Conservatives in all religions in the state have been demanding a ban on liquor, but the decision has not exactly enthused others for whom the state’s brand palm toddy was staple fare. The state has shut down over 700 bars and at least 400 licensed shops selling alcohol that will now, under the ban, be available in five star hotels. (see pix!!)

Congress MP Shashi Tharoor probably speaks for many when he writes in his blog, “Their surprise is, at one level, understandable: Kerala has long been regarded as a haven for tipplers. Despite the closure of the ubiquitous arrack shops by the AK Antony government in 1996, alcohol of various (and varying) other qualities has been widely available throughout the state. Its reputation as a tourist paradise has also floated on a sea of easily available libations: the local palm toddy, the increasingly popular "Indian Made Foreign Liquor" (whose popularity grew after the ban on arrack and the resultant coarsening of the less-intoxicating toddy to appeal to hardened arrack-drinkers), and the more expensive fare distilled in Scotland, albeit at five-star prices. Kerala had even acquired the dubious reputation of being the state with the highest per capita consumption of spirits in India (in vain did some of us try to explain that it was not because we were particularly prone to drunkenness, but because we were honest enough to declare, and pay excise, on everything we drank, unlike, say, Punjab.)

So no one had ever thought that Kerala would ever consider going the Gujarat way and ban booze. Until, to universal exclamations of astonishment, we just did.”

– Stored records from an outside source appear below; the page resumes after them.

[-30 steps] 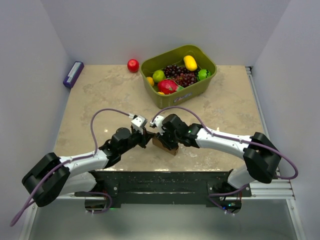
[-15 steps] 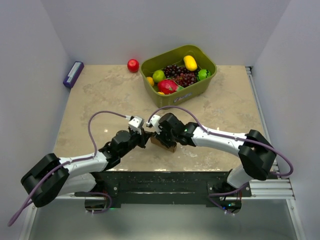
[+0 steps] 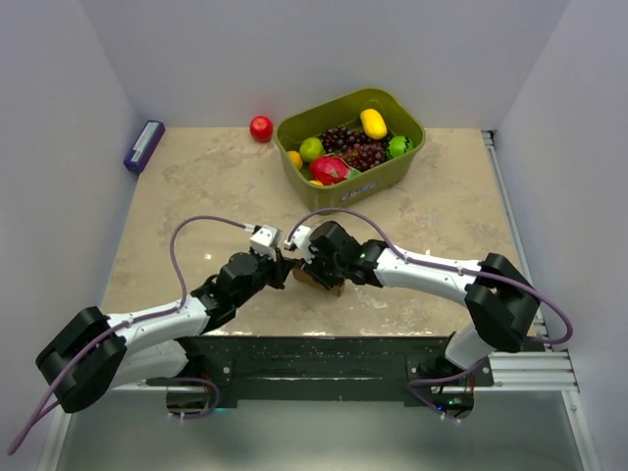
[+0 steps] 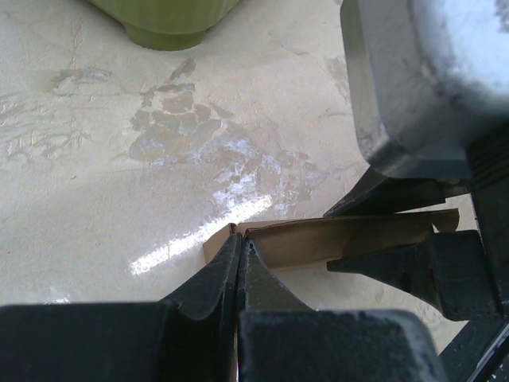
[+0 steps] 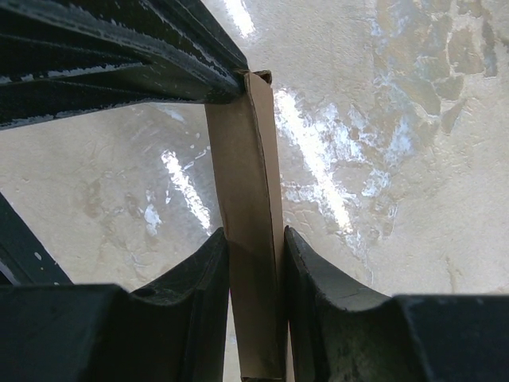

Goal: Fold the paper box

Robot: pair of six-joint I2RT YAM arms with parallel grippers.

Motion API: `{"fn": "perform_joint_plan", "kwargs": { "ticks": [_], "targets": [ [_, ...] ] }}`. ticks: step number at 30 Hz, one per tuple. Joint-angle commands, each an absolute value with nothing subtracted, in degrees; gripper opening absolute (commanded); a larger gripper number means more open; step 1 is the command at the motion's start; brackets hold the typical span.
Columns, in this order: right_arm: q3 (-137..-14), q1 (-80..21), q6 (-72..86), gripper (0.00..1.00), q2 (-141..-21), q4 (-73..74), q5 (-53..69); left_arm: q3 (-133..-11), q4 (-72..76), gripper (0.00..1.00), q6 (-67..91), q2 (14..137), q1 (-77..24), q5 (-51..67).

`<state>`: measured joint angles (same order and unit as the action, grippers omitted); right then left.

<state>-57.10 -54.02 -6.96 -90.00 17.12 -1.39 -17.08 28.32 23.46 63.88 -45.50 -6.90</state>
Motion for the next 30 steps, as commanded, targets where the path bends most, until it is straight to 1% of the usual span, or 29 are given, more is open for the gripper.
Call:
{"fn": "perform_joint_plan", "kwargs": {
  "ticks": [1, 9, 16, 20, 24, 27, 28, 30],
  "targets": [
    [-56.25, -52.29, -7.65, 0.27, -91.58, 14.41, -7.56, -20.3, 18.9, 0.0, 25.83, 61.35, -46.58, -1.76],
    [-55.99, -52.29, -7.65, 0.27, -91.76, 14.59, -7.03, -22.5, 17.49, 0.0, 26.98, 63.1, -46.58, -0.7],
    [-55.81, -52.29, -7.12, 0.27, -91.5, 14.5, -6.94, -21.27, 14.77, 0.0, 25.67, 65.13, -46.58, -7.28],
    [-55.81, -52.29, -5.37, 0.31, -91.06, 14.76, -7.47, -21.71, 12.83, 0.0, 24.87, 66.09, -46.58, -8.96],
    [-56.51, -52.29, -1.86, 0.39, -90.35, 16.08, -7.73, -22.85, 11.34, 0.0, 24.52, 66.09, -47.02, -9.84],
    [-56.51, -52.29, -0.44, 0.5, -88.77, 16.44, -7.47, -24.43, 9.5, 0.0, 24.43, 66.53, -47.37, -10.9],
    [-56.6, -52.21, -0.44, 0.58, -88.51, 16.78, -7.3, -24.96, 8.97, 0.0, 24.35, 66.62, -47.37, -11.07],
    [-56.86, -52.29, 1.84, 0.64, -87.19, 17.05, -7.03, -26.36, 7.56, 0.0, 24.17, 67.41, -47.55, -11.34]
  ]
}}
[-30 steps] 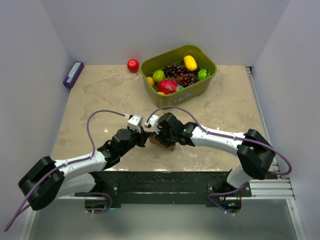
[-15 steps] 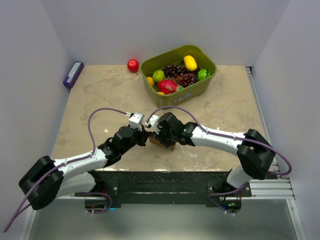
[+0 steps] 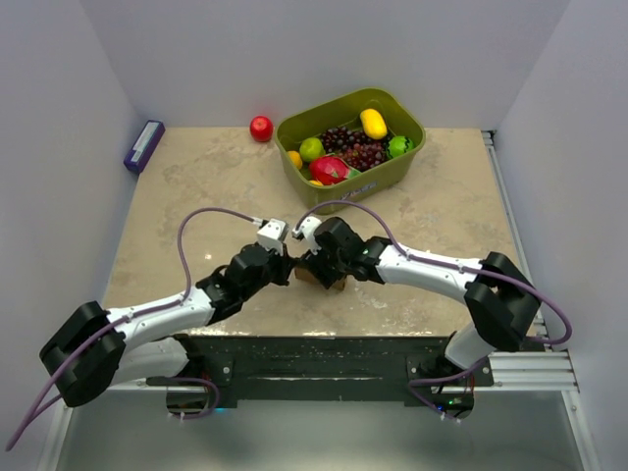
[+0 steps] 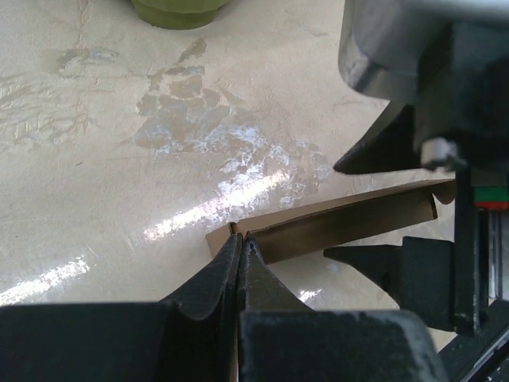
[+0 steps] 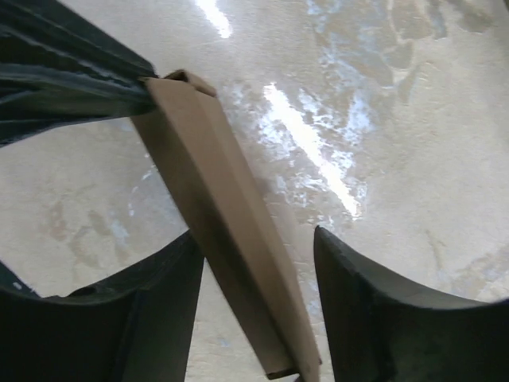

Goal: Fold the paper box

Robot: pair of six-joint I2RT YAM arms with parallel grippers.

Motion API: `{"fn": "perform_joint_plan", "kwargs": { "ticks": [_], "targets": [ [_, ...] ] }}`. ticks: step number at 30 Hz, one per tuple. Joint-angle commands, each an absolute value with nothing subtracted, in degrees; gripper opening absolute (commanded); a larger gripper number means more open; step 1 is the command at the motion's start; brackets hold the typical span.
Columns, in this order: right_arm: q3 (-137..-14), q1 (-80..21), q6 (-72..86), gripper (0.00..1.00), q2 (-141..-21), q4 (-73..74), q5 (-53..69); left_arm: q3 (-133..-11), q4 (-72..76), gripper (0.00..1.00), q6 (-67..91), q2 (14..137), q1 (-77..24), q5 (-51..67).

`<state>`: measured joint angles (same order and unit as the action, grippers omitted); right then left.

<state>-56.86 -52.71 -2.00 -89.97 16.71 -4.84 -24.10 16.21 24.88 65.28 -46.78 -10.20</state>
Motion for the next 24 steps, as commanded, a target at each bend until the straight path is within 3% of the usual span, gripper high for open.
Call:
{"fn": "perform_joint_plan", "kwargs": {
  "ticks": [1, 8, 17, 21, 24],
  "targets": [
    [-57.04, -52.29, 2.11, 0.65, -86.75, 17.4, -6.86, -26.89, 7.12, 0.0, 24.08, 67.85, -47.55, -11.51],
    [-57.83, -52.38, 5.79, 0.75, -81.66, 20.3, -8.96, -29.79, 4.22, 0.0, 24.08, 69.61, -48.51, -12.74],
    [-55.55, -52.29, 19.84, 0.75, -69.62, 32.69, -18.89, -30.85, 2.55, 0.0, 25.14, 69.7, -49.39, -14.68],
    [-55.11, -52.29, 27.49, 0.6, -67.77, 37.25, -19.16, -31.55, 1.58, 0.0, 25.58, 69.96, -50.01, -15.9],
    [-53.44, -52.29, 31.63, 0.55, -66.98, 36.92, -17.23, -31.9, 1.05, 0.0, 25.93, 70.05, -50.62, -16.61]
  ]
}}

And adds in a bid to make sense of what many in Kerala term as nonsense, “The somewhat bizarre one up-manship of senior politicians competing with each other to prove they were holier-than-thou would have been amusing had the consequences not been so drastic. Once the decision was taken, there was no going back; no one wanted to be branded as a votary of the demon drink. But in the days since it was announced, and even while the applause is yet to die down across the state, grim reality has begin to beckon. Bar workers and distillery employees, some 20,000 across the state, will be thrown out of work; they and their families will soon be clamouring for relief, in a state with levels of unemployment so high that lakhs of Keralites go outside the state each year looking for work.”

The decision has made it to the international media as well, with The Independent clearly not on the side of the teetotallers reporting from the UK, “Kerala's government need not even look so far for a case study. Several states in India have experimented with prohibition in a hangover from the time of Gandhi, who really didn't like a drink: "Those who take to drinking, ruin themselves and ruin their people," he said. In Gujarat, his home state, prohibition is still in effect. Wealthier drinkers buy drink smuggled from neighbouring states, while the poor drink bootleg liquor, often made using poisonous chemicals. In 2009, in one of several similar cases, 122 people died after drinking a deadly batch. At the time, Vijay Mallya, an Indian spirits tycoon, described the state's prohibition as a "farce".